◆ How to complete this task ◆
Write out the records below from the first line through the line containing "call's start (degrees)", leaving out any pictures.

◆ Supplied entries ◆
((

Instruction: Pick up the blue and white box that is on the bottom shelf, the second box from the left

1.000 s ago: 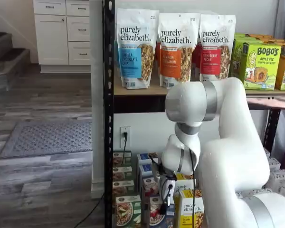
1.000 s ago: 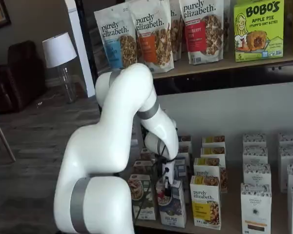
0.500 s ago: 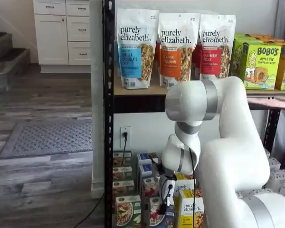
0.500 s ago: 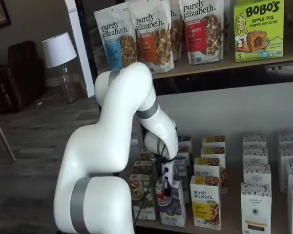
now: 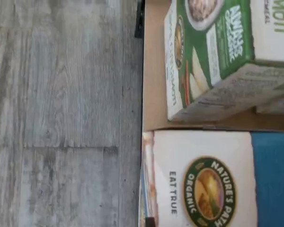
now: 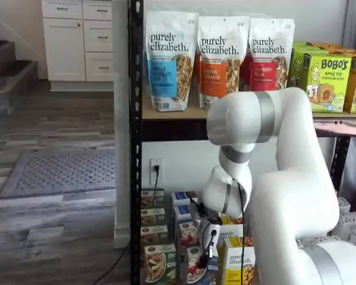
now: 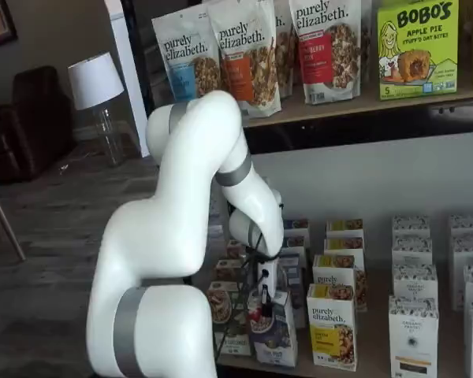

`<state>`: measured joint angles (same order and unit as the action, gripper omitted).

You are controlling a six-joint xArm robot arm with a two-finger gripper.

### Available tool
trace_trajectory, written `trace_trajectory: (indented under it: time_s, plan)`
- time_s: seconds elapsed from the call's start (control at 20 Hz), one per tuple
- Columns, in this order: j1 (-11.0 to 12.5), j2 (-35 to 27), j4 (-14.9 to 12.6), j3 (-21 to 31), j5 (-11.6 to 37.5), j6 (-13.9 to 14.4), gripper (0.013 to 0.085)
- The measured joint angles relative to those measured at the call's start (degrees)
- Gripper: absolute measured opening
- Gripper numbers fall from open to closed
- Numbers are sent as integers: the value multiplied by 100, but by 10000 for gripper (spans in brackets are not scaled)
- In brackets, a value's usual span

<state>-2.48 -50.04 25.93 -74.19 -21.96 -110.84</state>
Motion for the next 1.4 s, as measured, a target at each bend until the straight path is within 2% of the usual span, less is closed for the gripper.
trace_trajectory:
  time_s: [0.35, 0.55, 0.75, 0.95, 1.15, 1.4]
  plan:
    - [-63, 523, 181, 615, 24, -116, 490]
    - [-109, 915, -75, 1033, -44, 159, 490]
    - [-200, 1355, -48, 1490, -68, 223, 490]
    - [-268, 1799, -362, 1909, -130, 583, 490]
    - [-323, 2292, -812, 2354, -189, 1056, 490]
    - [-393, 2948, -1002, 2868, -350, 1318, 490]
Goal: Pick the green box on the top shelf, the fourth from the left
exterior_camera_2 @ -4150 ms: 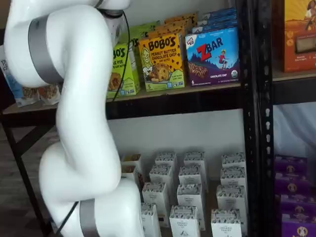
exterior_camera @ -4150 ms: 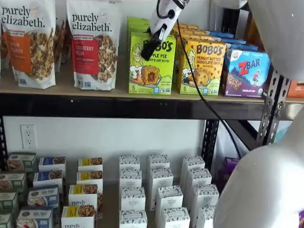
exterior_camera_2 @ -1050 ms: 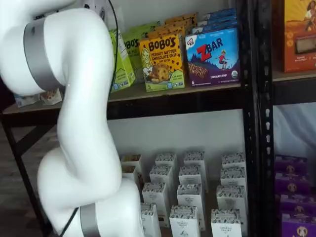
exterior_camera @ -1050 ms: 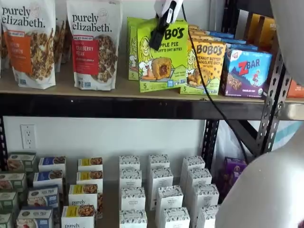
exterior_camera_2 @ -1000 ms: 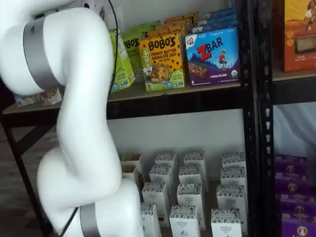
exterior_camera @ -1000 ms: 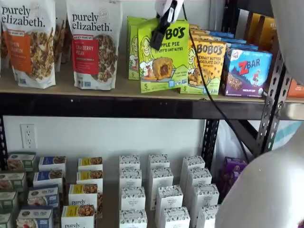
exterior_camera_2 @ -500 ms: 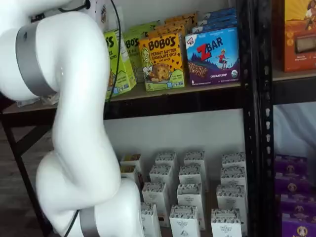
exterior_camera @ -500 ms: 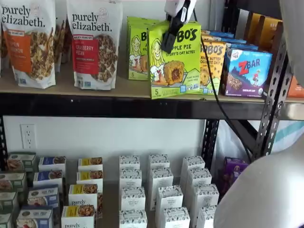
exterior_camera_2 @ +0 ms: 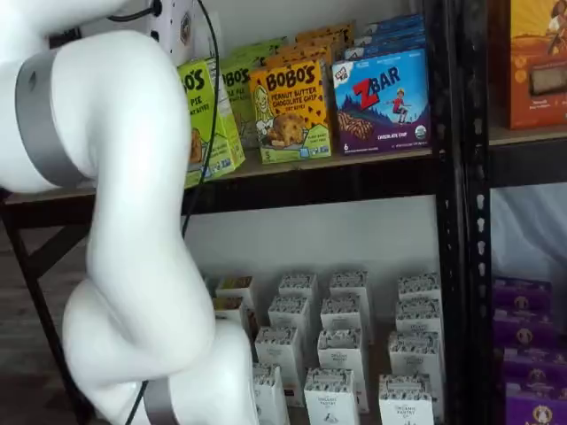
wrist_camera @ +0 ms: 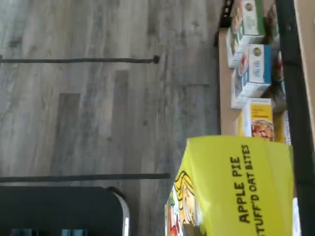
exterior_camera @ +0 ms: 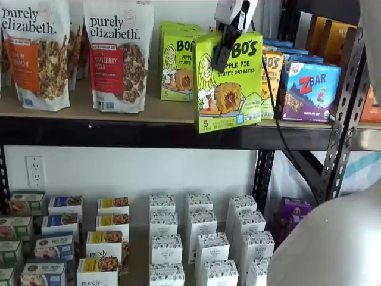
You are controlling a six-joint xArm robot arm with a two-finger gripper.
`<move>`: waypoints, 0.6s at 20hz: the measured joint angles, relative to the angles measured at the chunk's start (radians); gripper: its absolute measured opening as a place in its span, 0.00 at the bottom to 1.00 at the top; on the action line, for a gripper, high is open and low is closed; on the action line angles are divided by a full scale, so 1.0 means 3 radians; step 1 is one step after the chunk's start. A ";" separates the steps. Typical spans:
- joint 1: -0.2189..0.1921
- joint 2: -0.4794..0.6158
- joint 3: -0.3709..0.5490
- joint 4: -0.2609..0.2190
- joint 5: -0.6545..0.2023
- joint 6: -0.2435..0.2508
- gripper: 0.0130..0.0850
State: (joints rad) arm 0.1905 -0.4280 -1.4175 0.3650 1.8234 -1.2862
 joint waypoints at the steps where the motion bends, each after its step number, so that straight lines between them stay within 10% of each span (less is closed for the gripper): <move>1: -0.0002 -0.0037 0.0040 0.0014 -0.0007 -0.0001 0.17; 12: -0.0052 -0.0180 0.0226 0.0176 0.0147 -0.0024 0.17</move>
State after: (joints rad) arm 0.1749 -0.4820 -1.3497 0.4179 1.8674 -1.2933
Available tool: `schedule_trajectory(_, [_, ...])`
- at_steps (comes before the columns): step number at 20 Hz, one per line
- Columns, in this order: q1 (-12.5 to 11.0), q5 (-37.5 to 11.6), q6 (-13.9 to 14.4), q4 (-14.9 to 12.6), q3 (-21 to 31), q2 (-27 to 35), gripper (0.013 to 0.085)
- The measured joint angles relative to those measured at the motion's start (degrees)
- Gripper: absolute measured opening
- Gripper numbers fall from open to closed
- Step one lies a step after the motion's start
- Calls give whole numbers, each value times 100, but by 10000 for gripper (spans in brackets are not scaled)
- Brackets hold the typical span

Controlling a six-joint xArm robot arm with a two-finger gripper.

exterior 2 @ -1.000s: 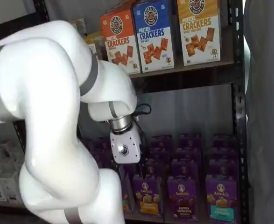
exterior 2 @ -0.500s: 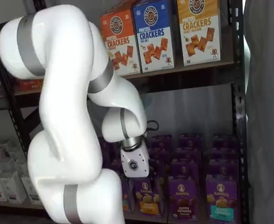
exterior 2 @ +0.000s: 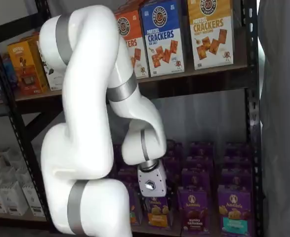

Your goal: Pick up the purple box with a brown patch in the center, on the bottom shelf, the fifth box from the left

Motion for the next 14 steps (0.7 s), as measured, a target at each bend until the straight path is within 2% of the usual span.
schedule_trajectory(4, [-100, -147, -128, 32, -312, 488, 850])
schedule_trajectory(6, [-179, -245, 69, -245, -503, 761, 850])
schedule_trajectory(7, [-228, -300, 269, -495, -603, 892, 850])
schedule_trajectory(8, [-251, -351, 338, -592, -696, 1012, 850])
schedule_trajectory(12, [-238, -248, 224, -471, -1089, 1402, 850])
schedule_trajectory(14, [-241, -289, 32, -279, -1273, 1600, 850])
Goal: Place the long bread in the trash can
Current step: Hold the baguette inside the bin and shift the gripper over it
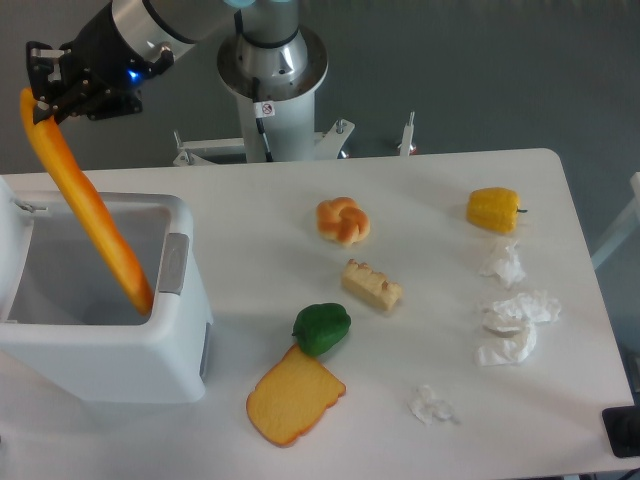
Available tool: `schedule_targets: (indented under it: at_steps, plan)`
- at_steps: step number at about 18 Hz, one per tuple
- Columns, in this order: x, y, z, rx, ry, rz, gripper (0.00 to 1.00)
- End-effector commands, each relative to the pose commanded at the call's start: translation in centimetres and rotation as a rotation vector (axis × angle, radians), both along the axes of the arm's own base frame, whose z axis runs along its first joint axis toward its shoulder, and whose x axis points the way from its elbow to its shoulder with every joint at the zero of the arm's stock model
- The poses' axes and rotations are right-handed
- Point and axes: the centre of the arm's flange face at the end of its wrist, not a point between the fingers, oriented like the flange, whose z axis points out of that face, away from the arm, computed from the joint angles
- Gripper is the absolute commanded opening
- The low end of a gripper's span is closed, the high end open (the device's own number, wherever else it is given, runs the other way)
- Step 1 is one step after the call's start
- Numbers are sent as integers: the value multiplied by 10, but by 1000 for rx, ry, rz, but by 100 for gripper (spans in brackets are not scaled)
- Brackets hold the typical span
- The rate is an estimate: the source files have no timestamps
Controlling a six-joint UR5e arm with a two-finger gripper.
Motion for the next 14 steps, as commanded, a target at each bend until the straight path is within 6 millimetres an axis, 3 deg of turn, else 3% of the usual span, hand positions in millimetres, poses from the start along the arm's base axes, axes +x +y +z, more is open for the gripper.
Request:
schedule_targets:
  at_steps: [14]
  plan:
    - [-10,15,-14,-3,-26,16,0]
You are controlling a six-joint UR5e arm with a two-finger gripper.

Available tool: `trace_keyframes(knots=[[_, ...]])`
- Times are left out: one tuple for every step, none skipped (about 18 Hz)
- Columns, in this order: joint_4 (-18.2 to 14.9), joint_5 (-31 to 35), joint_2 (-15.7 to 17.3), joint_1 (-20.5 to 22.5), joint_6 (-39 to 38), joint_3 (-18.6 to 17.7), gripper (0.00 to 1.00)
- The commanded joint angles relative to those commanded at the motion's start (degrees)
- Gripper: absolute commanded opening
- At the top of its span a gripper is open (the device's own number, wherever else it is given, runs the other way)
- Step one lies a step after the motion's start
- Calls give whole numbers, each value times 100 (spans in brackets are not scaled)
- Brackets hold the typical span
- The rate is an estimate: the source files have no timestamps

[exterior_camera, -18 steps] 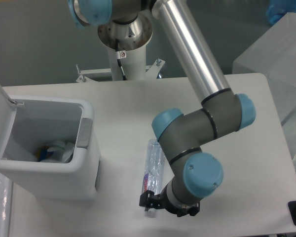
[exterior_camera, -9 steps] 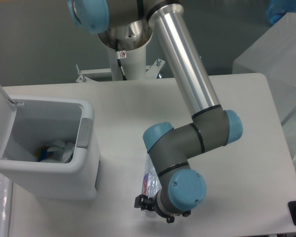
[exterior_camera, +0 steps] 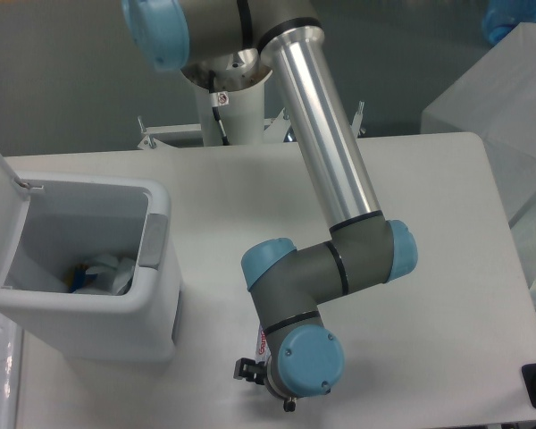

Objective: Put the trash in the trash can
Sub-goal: 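Rotate the gripper around the bottle's capped end and align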

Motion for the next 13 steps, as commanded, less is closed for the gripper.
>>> trace_keyframes(knots=[[0, 0, 0, -9, -9, -9, 64], [0, 0, 0, -9, -35, -9, 58], [-9, 0, 0, -9, -53, -9, 53], [-9, 0, 0, -9, -61, -26, 49], [-9, 0, 9, -9, -62, -35, 46], [-9, 0, 9, -9, -62, -35, 45], [-9, 17, 9, -9, -62, -35, 43], [-17, 26, 9, -9, -62, -35, 38], [-18, 26, 18, -9, -70, -35, 35], [-18, 26, 26, -9, -79, -35, 32], [-18, 26, 35, -9, -79, -35, 30], [-18, 26, 53, -9, -79, -35, 28], [-9, 26, 62, -9, -70, -35, 26]])
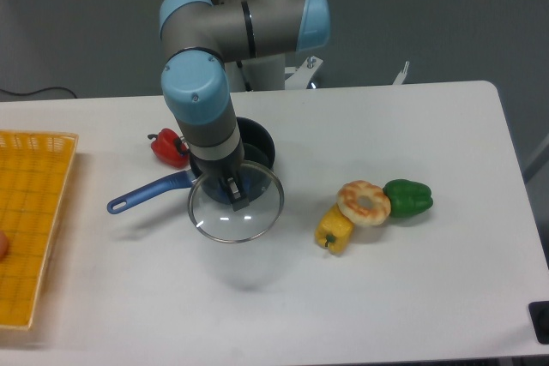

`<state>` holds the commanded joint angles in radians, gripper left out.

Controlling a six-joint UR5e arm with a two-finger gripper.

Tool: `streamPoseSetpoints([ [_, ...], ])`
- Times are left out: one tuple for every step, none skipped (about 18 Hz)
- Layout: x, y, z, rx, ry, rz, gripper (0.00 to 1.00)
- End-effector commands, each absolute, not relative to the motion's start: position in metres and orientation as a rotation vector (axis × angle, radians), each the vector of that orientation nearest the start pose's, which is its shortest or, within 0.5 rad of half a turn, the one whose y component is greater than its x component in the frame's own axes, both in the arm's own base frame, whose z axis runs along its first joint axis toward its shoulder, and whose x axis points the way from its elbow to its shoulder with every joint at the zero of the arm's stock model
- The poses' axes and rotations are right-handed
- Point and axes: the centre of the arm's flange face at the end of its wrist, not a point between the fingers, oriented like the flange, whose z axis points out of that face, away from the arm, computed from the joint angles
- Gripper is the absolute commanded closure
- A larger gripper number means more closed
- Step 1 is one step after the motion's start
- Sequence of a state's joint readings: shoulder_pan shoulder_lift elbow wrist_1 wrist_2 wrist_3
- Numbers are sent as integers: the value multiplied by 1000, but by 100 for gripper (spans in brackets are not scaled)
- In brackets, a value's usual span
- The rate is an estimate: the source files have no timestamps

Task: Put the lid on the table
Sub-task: 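Close the gripper on the glass lid's knob above the saucepan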

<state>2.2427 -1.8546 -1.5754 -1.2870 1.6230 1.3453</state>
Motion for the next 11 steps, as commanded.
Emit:
streamPoseSetpoints([
  [-269,544,357,-3014,1045,34,57],
  [-269,544,355,-3014,1037,38,57],
  [-268,546,355,-3010,1038,49,57],
  [-270,548,354,-3015,1027,54,57],
  [-271,550,354,-3022,1009,56,57],
  [-271,550,353,-3030,991,56,57],
  [-270,550,352,-3034,984,55,57],
  [-271,551,349,-3039,978,49,57],
  [-272,552,351,-3038,973,55,57],
  [-272,552,351,-3043,959,57,57],
  [-272,552,349,-3051,939,54,57],
])
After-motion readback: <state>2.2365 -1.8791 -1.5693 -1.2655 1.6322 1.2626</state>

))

◆ Task output ◆
Instruction: Pick up the blue and white box that is on the bottom shelf, the second box from the left

1.000 s ago: 
1.000 s ago: 
0.500 s ago: 
0.500 s ago: 
now: 
now: 
now: 

`<state>`: measured joint angles (same order and unit as the action, gripper omitted).

You are controlling a six-joint xArm robot arm with a two-finger gripper.

### Available tool
trace_trajectory, written `trace_trajectory: (indented under it: time_s, plan)`
- time_s: seconds elapsed from the call's start (control at 20 Hz), one per tuple
- Columns, in this order: j1 (-11.0 to 12.5), j2 (-35 to 27), j4 (-14.9 to 12.6), j3 (-21 to 31), j5 (-11.6 to 37.5), j6 (-13.9 to 14.4), gripper (0.013 to 0.085)
- The measured joint angles relative to those measured at the call's start (degrees)

The exercise has been finished.